A strategy from chemists at Columbia University has enabled the first syntheses of several members of a structurally intricate family of oligomeric compounds derived from the red wine compound resveratrol (Nature,DOI: 10.1038/­nature10197). The team says its work could be applied to multiple classes of compounds.

Plant species worldwide make oligomers of resvera­trol to fend off fungal infections, and some of these compounds have promising anticancer and anti-HIV activity. Only small quantities can be obtained from natural sources. And they’re a thorny synthetic challenge because resveratrol can connect to itself in myriad ways, whereas units of other natural product oligomers, such as terpenes, typically link to one another in only one or two ways.

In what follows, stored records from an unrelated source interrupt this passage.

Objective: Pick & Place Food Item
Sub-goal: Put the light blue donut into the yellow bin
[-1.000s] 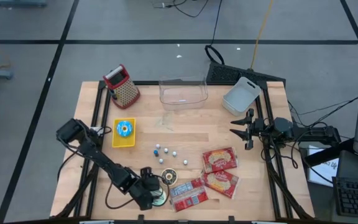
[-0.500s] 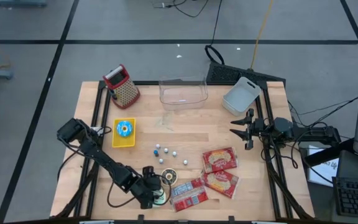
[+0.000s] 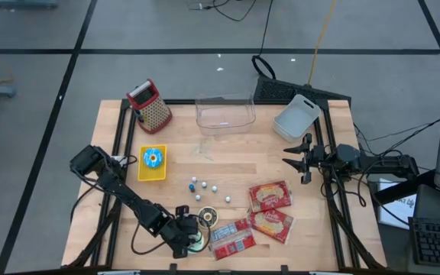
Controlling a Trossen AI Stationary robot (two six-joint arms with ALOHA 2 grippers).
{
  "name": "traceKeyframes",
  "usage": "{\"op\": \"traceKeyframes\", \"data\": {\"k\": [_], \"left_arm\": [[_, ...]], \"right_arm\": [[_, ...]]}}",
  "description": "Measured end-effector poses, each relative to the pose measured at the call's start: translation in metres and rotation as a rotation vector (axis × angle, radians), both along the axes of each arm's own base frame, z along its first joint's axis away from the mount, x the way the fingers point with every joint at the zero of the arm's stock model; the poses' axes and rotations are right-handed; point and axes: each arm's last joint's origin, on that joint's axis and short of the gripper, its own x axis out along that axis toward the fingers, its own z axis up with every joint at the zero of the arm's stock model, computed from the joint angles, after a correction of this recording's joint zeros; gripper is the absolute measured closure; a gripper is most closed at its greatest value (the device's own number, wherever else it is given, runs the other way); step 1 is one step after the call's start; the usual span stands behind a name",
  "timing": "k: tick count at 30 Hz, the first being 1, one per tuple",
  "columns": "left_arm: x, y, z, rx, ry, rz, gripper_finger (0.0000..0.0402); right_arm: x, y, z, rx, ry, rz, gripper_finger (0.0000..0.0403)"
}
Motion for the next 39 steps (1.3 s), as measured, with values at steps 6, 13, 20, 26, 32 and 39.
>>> {"op": "traceKeyframes", "data": {"k": [6,13,20,26,32,39], "left_arm": [[0.000,0.000,0.000,0.013,-0.006,-0.018,0.0247],[0.000,0.000,0.000,-0.010,0.001,0.016,0.0262],[0.002,0.001,0.001,-0.094,0.060,0.006,0.0266],[0.001,0.001,0.003,-0.140,0.089,-0.010,0.0266],[-0.003,0.001,0.024,-0.175,0.043,-0.037,0.0266],[-0.014,0.011,0.061,-0.168,-0.033,-0.032,0.0266]], "right_arm": [[0.000,0.000,0.000,0.000,0.000,0.000,0.0248],[0.000,0.000,0.000,0.000,0.000,0.000,0.0248],[0.000,0.000,0.000,0.000,0.000,0.000,0.0248],[0.000,0.000,0.000,0.000,0.000,0.000,0.0248],[0.000,0.000,0.000,0.000,0.000,0.000,0.0248],[0.000,0.000,0.000,0.000,0.000,0.000,0.0248]]}}
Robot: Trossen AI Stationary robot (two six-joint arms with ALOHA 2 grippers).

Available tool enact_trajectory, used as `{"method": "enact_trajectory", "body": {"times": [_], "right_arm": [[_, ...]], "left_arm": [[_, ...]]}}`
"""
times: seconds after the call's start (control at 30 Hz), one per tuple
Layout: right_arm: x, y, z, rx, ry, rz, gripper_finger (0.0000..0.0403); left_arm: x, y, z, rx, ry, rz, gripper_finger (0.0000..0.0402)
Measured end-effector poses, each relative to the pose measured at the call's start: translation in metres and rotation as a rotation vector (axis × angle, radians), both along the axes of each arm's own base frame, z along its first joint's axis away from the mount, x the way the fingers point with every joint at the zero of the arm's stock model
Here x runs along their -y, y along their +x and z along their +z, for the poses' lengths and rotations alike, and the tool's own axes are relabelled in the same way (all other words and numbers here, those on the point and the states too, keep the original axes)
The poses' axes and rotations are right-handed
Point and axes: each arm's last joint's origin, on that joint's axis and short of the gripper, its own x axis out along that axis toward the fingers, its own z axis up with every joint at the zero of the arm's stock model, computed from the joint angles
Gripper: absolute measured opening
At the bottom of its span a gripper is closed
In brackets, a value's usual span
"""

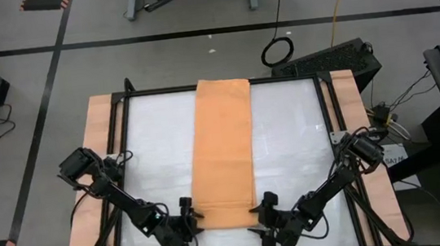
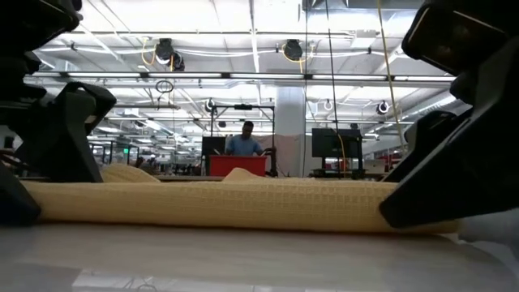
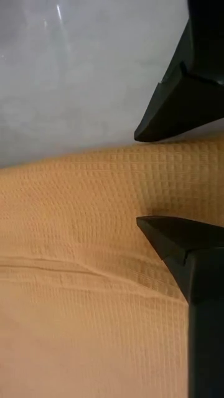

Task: Roll towel into tight, uniform cylinder
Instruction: Roll the yellow towel

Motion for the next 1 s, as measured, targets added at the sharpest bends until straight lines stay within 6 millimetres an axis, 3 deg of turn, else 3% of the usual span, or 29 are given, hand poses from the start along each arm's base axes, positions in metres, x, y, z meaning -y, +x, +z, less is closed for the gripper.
{"method": "enact_trajectory", "body": {"times": [0.1,0.27,0.37,0.53,0.6,0.8,1.0], "right_arm": [[-0.001,0.001,0.003,0.007,0.023,0.015,0.0265],[-0.002,0.001,0.003,0.006,0.037,0.026,0.0173],[-0.002,0.001,0.003,0.003,0.035,0.026,0.011],[-0.002,0.001,0.003,-0.005,0.046,0.041,0.0021],[-0.003,0.001,0.004,-0.008,0.067,0.058,0.0009],[-0.005,0.0,0.019,-0.02,0.167,0.089,0.0026],[-0.003,0.002,0.04,-0.034,0.304,0.168,0.0015]], "left_arm": [[0.0,0.0,0.0,-0.009,-0.038,0.024,0.0214],[0.0,-0.001,0.0,-0.018,-0.055,0.031,0.0195],[0.001,-0.001,-0.001,-0.036,-0.073,0.012,0.0149],[0.003,-0.001,0.0,-0.051,-0.102,-0.016,0.0031],[0.003,-0.001,0.003,-0.054,-0.122,-0.025,0.0013],[0.0,0.002,0.023,-0.08,-0.313,-0.008,0.0015],[-0.008,0.01,0.036,-0.159,-0.501,-0.031,0.0012]]}}
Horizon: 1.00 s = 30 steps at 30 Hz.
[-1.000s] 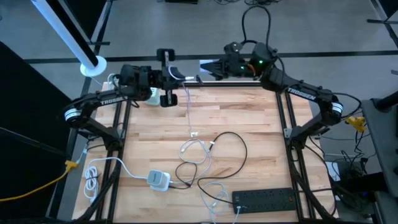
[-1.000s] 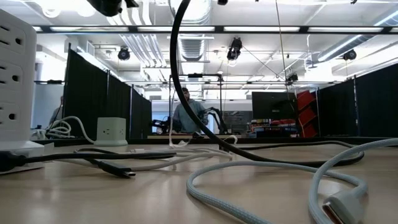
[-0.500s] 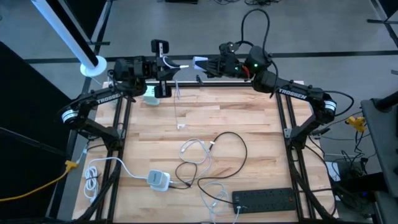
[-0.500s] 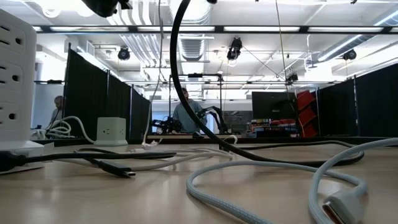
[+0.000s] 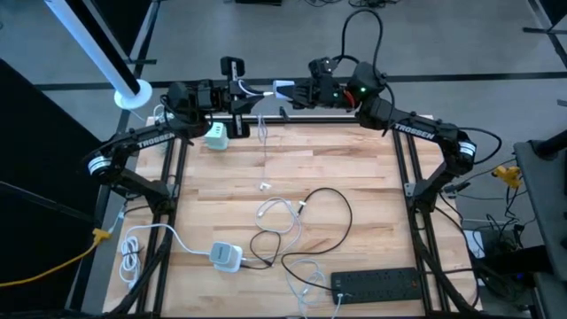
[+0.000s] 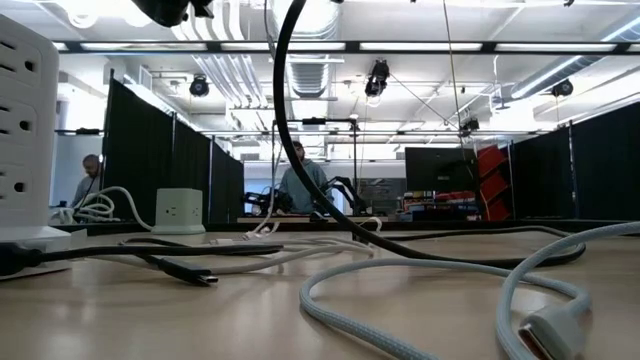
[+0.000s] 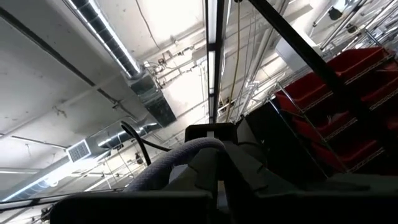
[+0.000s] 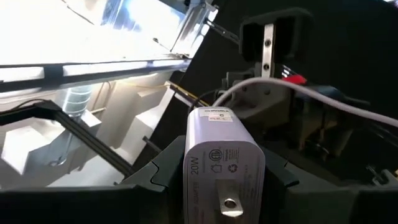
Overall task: Insert USB
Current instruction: Insert the purple charger cable into the purple charger adapter
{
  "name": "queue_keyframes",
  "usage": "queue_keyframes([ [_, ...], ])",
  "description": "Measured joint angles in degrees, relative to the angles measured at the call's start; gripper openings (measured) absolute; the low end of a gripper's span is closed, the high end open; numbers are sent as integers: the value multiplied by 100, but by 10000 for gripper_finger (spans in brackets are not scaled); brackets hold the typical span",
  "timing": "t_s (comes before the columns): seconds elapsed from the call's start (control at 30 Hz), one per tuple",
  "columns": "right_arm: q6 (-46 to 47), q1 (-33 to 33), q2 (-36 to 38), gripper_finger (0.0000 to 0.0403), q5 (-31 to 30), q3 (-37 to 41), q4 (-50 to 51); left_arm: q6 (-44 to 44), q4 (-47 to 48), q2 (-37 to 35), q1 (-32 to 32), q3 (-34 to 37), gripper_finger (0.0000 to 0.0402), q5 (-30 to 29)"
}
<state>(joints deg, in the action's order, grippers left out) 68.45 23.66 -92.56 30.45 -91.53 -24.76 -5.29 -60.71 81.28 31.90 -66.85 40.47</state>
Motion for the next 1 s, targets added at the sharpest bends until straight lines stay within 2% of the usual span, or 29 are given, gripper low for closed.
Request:
queue_keyframes([
  [0.6,96,-11,-6,114,254,0,-111,-20,-39,0,-112,0,1,24],
  [1.0,168,-22,-4,114,404,0,-129,-20,-244,11,-148,0,1,258],
])
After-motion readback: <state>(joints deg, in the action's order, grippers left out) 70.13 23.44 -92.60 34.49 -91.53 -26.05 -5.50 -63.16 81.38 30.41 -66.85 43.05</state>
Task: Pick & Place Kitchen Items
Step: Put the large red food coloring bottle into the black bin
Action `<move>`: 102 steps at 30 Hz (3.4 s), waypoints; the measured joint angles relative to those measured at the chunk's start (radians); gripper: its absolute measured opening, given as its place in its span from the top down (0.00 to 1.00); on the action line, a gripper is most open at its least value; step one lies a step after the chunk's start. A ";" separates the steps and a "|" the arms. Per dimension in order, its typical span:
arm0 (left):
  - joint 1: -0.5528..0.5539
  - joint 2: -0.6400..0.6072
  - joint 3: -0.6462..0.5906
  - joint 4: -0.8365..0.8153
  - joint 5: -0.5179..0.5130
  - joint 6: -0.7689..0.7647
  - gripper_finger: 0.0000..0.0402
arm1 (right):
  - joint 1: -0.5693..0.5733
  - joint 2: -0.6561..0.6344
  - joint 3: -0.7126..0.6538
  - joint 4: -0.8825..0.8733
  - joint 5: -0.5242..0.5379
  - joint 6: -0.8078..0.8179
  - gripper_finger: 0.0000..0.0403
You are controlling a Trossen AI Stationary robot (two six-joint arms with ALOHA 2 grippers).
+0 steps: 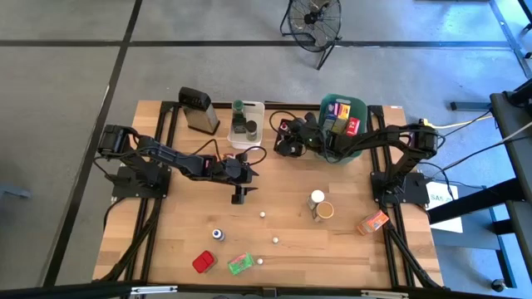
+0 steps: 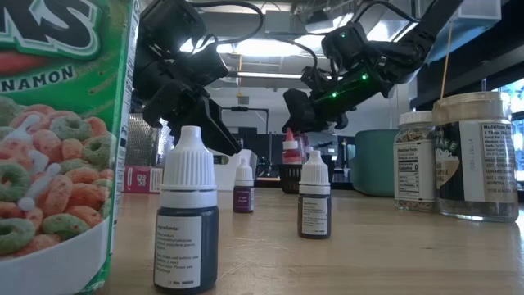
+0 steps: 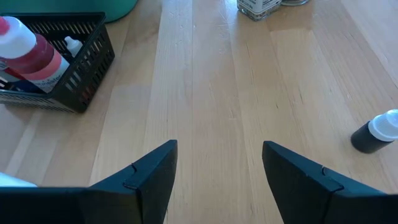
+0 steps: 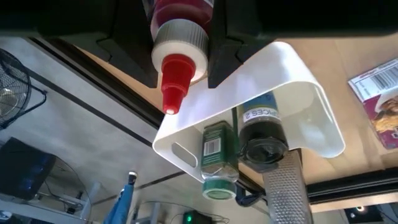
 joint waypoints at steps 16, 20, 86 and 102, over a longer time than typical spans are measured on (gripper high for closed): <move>0.000 0.000 0.000 0.000 -0.001 0.000 0.42 | -0.001 0.000 0.000 -0.035 0.001 0.004 0.69; 0.000 0.000 0.000 0.000 -0.001 -0.001 0.43 | -0.001 0.000 0.000 -0.035 0.001 0.004 0.69; 0.000 0.000 0.000 -0.005 0.005 -0.016 0.43 | 0.198 -0.382 0.003 -0.698 -0.079 0.144 0.57; 0.000 0.000 0.000 0.024 0.006 0.009 0.42 | 0.190 -0.348 0.003 -0.763 -0.108 0.402 0.57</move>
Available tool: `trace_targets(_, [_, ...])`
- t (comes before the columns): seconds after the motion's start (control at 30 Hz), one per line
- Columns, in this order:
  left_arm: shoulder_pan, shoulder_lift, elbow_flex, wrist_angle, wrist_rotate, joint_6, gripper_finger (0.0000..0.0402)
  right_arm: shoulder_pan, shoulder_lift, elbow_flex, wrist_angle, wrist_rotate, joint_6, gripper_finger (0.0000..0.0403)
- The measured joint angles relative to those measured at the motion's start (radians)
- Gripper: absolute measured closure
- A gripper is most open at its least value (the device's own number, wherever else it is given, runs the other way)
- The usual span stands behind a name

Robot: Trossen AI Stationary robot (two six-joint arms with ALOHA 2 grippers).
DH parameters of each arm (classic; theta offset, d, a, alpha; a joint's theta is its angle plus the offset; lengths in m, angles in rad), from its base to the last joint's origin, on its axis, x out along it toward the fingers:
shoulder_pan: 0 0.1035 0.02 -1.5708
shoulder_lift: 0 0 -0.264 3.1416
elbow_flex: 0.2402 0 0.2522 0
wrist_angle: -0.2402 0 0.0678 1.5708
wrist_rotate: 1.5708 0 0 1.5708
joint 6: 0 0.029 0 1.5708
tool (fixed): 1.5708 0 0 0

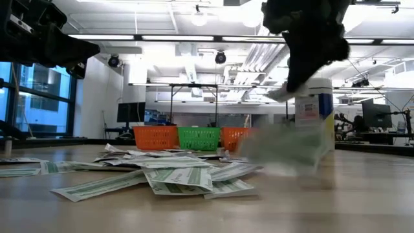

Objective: Pick & Place First Aid Supplies
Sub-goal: Put the bandage pack into the right orange bin

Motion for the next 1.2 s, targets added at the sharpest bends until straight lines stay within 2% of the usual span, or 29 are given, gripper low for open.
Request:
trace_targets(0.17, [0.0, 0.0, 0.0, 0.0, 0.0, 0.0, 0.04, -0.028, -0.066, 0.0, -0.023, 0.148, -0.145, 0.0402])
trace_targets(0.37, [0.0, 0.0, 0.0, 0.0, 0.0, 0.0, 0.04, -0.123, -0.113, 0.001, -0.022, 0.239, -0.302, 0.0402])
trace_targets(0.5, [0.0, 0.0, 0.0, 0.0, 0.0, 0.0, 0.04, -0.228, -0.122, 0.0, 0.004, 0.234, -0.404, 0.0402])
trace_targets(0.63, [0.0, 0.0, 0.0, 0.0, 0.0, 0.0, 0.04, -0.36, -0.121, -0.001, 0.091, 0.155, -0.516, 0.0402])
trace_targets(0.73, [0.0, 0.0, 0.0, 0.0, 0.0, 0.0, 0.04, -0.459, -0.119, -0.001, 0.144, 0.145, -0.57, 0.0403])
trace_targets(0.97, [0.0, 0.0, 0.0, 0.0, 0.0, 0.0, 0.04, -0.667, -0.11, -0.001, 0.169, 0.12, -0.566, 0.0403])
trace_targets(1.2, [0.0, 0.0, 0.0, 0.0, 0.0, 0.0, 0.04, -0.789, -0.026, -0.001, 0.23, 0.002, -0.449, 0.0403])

Starting from resveratrol dimers the researchers had synthesized previously, Scott A. Snyder and coworkers use regioselective bromination reactions to selectively construct resveratrol trimers and tetramers, the highest order resveratrol oligomers prepared yet. One of the brominations was mediated by a reagent the Snyder team developed earlier.

Snyder uses “exquisite chemistry” to generate the oligomers, but it’s not clear that the work brings practical applications for the resveratrol family any closer, says John M. Pezzuto of the University of Hawaii, Hilo, a pioneer in studying resveratrol’s pharmacology. Large polyphenols have traditionally been excluded in drug discovery programs, he says. “Of course, many things with little or no obvious practical value enrich our lives in a variety of ways,” he adds. “So until demonstrated otherwise, the artistry of this work should be sufficient to satiate our curiosity.”

Resveratrol may have been the subject of intense media and scientific scrutiny, even hype, but it has catalyzed new research on caloric restriction and the aging process, Snyder says. “I like to think of natural products as leading us into new areas of biochemical research, so even if they don’t become drugs, they’re of value.”